Just logged in to see how Gucci was doing. Poor Gucci! Hope that Elaine's remedy and antibiotics would make Gucci her old self in no time. Sending Gucci tons of healing thoughts and wishes. Get well soon little darling Gucci! 

Take care.
:hug::hug:


----------



## mckennasedona

Poor baby. She definitely looks like she doesn't feel good. Give her lots of pets and hugs from us.


----------



## maryam187

Poor Gucci and you guys. She looks exhausted, Pablo had a low grade fever after his last shots and was so miserable all day and night too. It's hard to watch them being lethargic  Has she eaten/drunk anything on her own yet? Sending good vibes...


----------



## Missy

ohh poor Gucci. she looks so sad. The good thing is they know how to sleep and rest when they need it. So hopefully tomorrow she will be back to her drama queen self.


----------



## Lilly's mom

SMARTY said:


> Kara, I'm back and checking on Gucci. You really can never tell what is going on with these pups. Smarty was really off when she was in season. She even ran a temp for a couple of days. Didn't want to play and just layed around most of the time. She never acted like she was in pain but was off. Maybe that will be what is going on.
> 
> I know you have her on your special cooking but you might get her a can of Campbell's Chicken Noodle soup. Every dog I have ever owned would drink/eat this when all else failed.
> 
> We hope you both have a good night.


I can second this. Lilly hasn't been eating or drinking much other than her birthday cookies for a week now. She lays around acts like she doesn't feel well but not in pain per say. Clingy also. I hope this is what is wrong with Gucci.

Has she had her first season?


----------



## marjrc

Finally got the chance to read all the posts and see that there really isn't much as 'news', which is too bad.  I seriously hope it's only the fact that Gucci is coming into heat. If it's that, then we know it will pass and she'll do just fine. 

I know what you mean about thinking of what happened to Ricky as that was also very sudden. BUT, and this is encouraging for you and Gucci, Ricky had a very high fever and was shaking from it pretty badly. His ALT level was sky high, as you know, so at least Gucci doesn't have that to worry about. Phew! 

I will keep thinking positive thoughts and hopefully by tomorrow, our Gucci girl will be right as rain. (((((((hugs))))))) to you both. I know all too well how these sudden changes can worry us so. Hang in there!


----------



## Laurief

Oh Kara, I just got back from a meeting and was checking - those pictures def. are NOT the Gucci we know and love!! Poor little thing. Maybe a good night sleep, antibiotics and a little pedialite will work!
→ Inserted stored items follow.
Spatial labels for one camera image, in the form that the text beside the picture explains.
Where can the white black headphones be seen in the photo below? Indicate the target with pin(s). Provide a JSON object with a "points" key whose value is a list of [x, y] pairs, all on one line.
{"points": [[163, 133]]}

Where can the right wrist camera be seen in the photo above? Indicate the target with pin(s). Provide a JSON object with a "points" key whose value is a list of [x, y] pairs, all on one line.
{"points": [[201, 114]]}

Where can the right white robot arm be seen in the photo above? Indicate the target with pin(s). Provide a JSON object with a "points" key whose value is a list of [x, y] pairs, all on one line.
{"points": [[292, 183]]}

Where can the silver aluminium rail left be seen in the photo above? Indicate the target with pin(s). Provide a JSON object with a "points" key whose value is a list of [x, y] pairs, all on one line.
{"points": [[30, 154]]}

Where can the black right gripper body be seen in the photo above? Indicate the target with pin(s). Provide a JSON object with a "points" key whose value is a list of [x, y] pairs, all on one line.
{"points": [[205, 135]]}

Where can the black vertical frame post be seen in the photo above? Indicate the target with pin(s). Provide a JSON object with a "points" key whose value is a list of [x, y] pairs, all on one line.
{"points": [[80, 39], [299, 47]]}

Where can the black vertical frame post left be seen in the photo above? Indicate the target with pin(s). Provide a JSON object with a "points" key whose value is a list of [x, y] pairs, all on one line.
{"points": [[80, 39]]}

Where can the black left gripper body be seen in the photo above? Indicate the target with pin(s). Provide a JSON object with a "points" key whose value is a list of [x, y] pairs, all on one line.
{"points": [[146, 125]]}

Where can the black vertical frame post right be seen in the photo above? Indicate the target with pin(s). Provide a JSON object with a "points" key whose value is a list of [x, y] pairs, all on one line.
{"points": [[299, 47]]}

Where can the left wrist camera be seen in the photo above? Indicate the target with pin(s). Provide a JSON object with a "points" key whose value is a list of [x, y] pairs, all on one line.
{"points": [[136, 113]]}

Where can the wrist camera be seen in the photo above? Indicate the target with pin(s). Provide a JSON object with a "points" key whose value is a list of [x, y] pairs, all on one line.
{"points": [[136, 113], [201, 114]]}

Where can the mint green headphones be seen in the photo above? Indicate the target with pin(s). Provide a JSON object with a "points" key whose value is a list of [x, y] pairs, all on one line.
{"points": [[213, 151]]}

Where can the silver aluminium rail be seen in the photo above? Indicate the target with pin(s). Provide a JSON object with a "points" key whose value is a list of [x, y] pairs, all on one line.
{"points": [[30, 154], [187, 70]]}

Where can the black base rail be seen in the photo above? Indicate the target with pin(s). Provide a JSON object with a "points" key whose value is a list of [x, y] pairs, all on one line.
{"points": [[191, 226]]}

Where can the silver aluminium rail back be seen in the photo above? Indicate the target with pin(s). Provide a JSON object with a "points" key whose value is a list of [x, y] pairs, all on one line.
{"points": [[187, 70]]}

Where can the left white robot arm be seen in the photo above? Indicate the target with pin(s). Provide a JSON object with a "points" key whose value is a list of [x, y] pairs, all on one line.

Kisses and hugs to your girl.


----------



## Paige

She looks so sad. :hug::kiss:from me and the boys.

Get well Soon Gucci


----------



## JanB

Oh, Kara, I was gone all day and had hoped to come here this evening and see that Gucci was all better. I'm so sorry that's not the case. I hope you get a definitive answer quickly and she's feeling better soon! Give her a big :kiss: and :hug: from me and Tessa!


----------



## JASHavanese

Run, don't walk to the vet Kara. I'm going to read ahead and pray she's ok.


----------



## JASHavanese

Those pictures are enough to break your heart. I still haven't found what the vet said but saw you took her. I'll keep looking.
:hug::hug: Gucci


----------



## EK8s

Just checking in on Gucci. She looks like she's so sad and sick. Hope the antibiotics work wonders and she (and you) are better tomorrow! Will keep her in my prayers.

Eileen


----------



## Lina

Kara, poor Gucci looks so sad and pathetic. Give her lots of extra loving from me and Kubrick and I hope the meds will kick in soon! :kiss:


----------



## JASHavanese

Here's another thought Kara. There's something similar to HGE going around in toy dogs. It's attacking so many that vets are going nuts trying to figure out what's going on. Bandit got it and we almost lost her. The only thing that saved her was getting her to a vet fast. He put her on an iv and gave her antibiotics. She stayed at his office during the day on the iv and came home at night.
I stayed up all night with her for a few nights talking to her non stop telling her how much we love her. There were several times when she'd start to fade when I'd stop talking to her, so I'd make sure to keep trying to give her a will to fight it.
I know of 5 havs that have gotten this and 3 made it so if this is what she has, please stay on top of it and demand that she's on an iv.
The first time Bandit raised her head I got hope. When she wagged her tail around the 3rd day my heart soared and then when she walked a few feet I knew she was on her way back to me.
With her, we woke up to a bed full of vomit so we knew we had a problem....and that was a spot clean only bed spread (and my favorite). It went in the trash and I'd gladly trade it for Ban.


----------



## ChristineL

Hey Kara, 
I haven't been online. I just saw the thread on poor little Gucci girl. I really hope the poor lil thing is ok - I will check back later to see if there is any more news.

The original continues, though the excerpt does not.